Go through the listing and pick out each line with the word "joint" in it.

## Input records
══════════
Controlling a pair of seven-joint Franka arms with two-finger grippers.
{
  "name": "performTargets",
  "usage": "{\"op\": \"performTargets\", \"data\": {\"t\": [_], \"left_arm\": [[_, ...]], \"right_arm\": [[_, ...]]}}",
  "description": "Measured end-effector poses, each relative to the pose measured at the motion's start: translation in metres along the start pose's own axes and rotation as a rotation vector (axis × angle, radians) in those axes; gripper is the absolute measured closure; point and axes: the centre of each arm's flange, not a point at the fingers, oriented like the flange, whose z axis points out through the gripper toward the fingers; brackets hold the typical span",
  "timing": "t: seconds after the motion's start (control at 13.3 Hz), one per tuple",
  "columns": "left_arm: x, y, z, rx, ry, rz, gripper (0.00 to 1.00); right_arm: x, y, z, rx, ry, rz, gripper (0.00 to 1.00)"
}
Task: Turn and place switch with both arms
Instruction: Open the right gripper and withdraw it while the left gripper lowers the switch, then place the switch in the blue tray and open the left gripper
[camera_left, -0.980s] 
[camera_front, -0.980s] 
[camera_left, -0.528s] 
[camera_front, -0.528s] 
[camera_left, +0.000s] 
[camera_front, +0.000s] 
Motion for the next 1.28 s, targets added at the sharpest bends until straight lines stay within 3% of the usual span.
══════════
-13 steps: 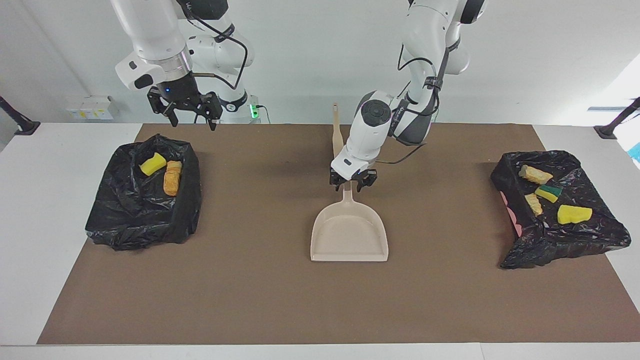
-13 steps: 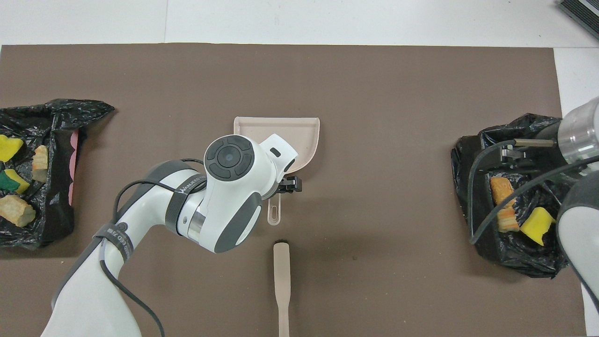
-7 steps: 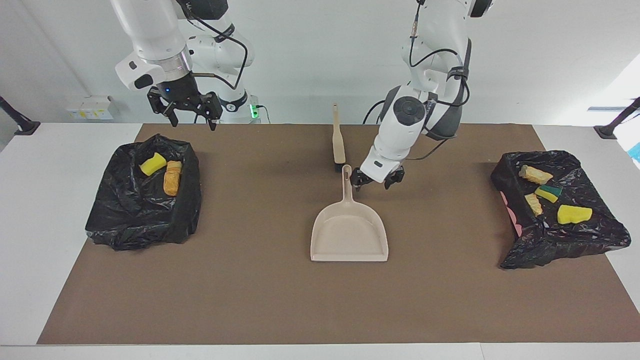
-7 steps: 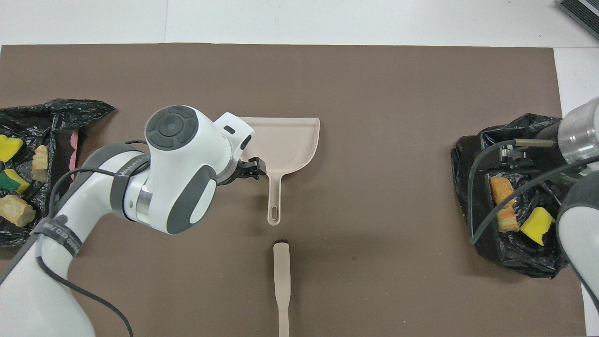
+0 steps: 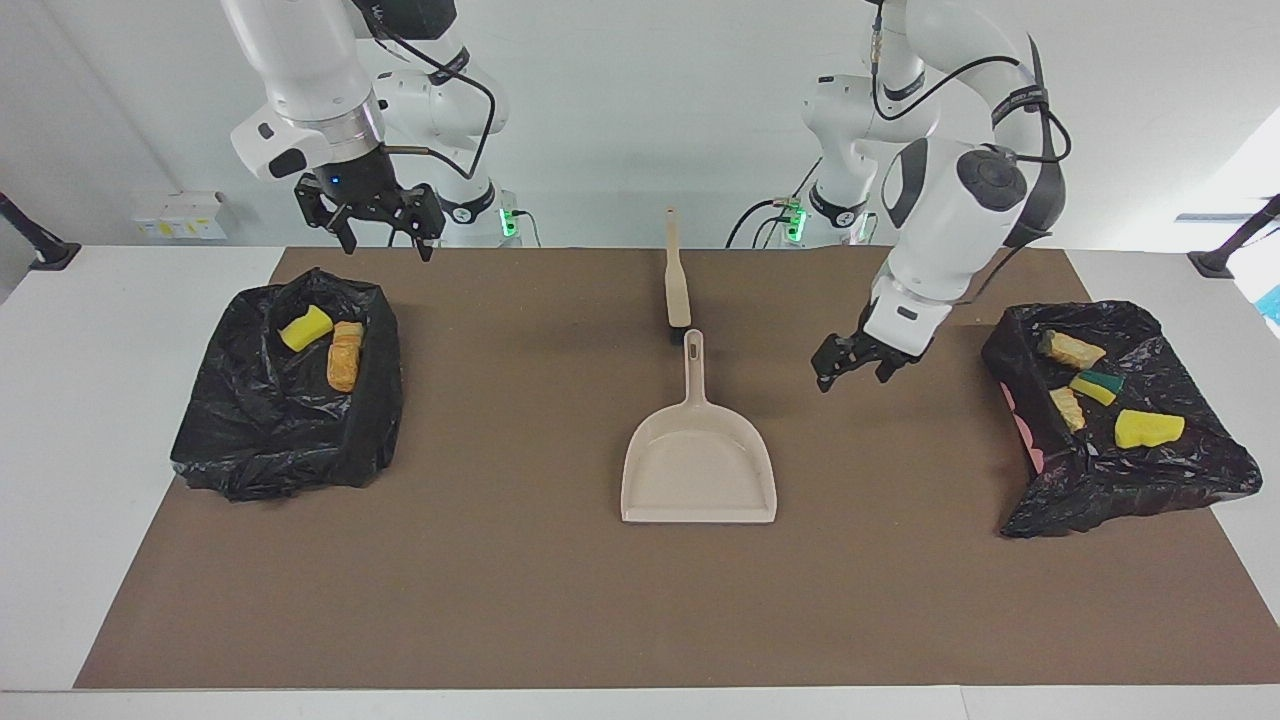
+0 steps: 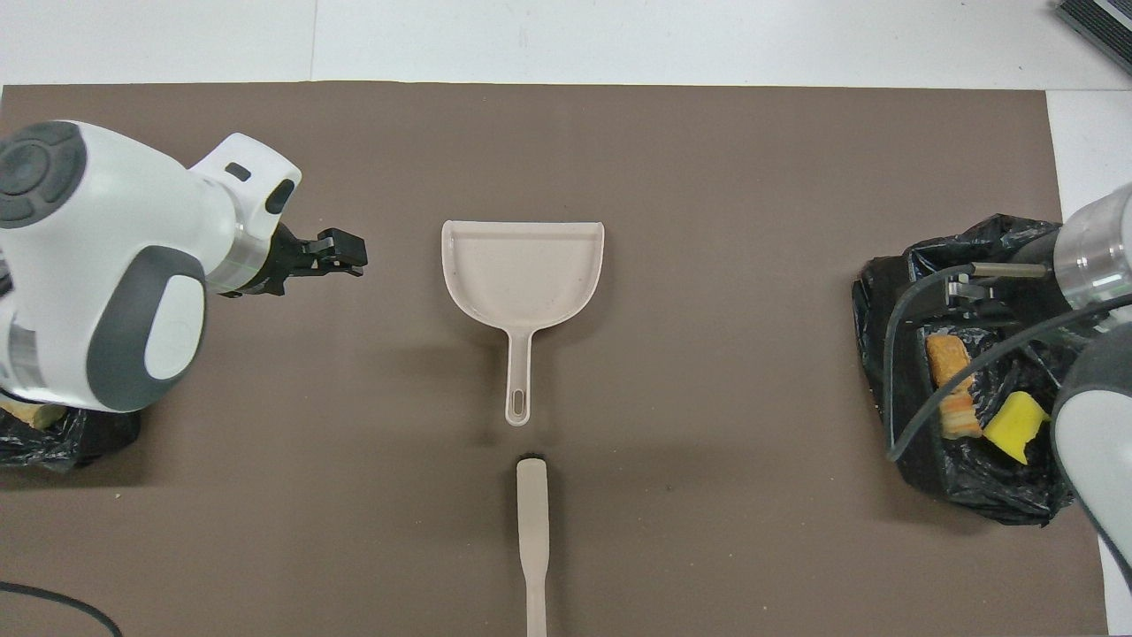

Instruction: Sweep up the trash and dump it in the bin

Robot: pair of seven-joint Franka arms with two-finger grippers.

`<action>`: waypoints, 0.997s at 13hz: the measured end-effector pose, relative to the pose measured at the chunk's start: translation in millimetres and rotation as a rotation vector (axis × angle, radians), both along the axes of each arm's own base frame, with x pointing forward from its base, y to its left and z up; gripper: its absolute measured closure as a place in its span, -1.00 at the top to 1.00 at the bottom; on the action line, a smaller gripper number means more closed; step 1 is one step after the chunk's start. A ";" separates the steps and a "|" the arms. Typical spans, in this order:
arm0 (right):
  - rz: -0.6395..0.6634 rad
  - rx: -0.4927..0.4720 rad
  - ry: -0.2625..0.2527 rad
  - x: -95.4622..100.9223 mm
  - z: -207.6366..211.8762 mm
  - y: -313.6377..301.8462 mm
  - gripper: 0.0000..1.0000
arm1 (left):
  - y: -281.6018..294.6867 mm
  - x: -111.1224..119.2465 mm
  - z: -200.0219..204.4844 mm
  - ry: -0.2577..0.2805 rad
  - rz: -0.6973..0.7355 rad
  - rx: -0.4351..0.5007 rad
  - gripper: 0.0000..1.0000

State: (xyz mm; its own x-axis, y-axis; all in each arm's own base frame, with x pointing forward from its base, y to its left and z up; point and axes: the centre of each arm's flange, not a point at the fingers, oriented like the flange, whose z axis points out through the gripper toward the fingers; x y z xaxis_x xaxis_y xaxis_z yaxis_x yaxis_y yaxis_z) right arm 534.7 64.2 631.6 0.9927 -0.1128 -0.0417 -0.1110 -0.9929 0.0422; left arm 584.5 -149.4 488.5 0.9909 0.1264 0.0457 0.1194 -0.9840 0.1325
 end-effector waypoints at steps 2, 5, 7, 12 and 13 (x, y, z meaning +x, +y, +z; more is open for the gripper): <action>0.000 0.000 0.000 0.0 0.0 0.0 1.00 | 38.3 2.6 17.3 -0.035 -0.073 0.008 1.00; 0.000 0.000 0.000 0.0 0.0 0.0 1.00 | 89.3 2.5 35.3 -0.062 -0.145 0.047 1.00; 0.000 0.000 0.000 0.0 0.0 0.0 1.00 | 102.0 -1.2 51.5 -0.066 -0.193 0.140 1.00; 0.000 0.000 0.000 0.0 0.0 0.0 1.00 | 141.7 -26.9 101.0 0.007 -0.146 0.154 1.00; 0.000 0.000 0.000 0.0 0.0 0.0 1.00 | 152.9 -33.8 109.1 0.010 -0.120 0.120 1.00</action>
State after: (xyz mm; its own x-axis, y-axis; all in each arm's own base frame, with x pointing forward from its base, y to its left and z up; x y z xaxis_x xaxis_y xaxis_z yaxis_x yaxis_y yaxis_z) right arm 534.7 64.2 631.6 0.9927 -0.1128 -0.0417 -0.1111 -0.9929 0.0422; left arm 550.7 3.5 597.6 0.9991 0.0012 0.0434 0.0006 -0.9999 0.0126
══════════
## Task output
Controlling a pair of seven-joint Franka arms with two-finger grippers.
Robot: pair of seven-joint Franka arms with two-finger grippers.

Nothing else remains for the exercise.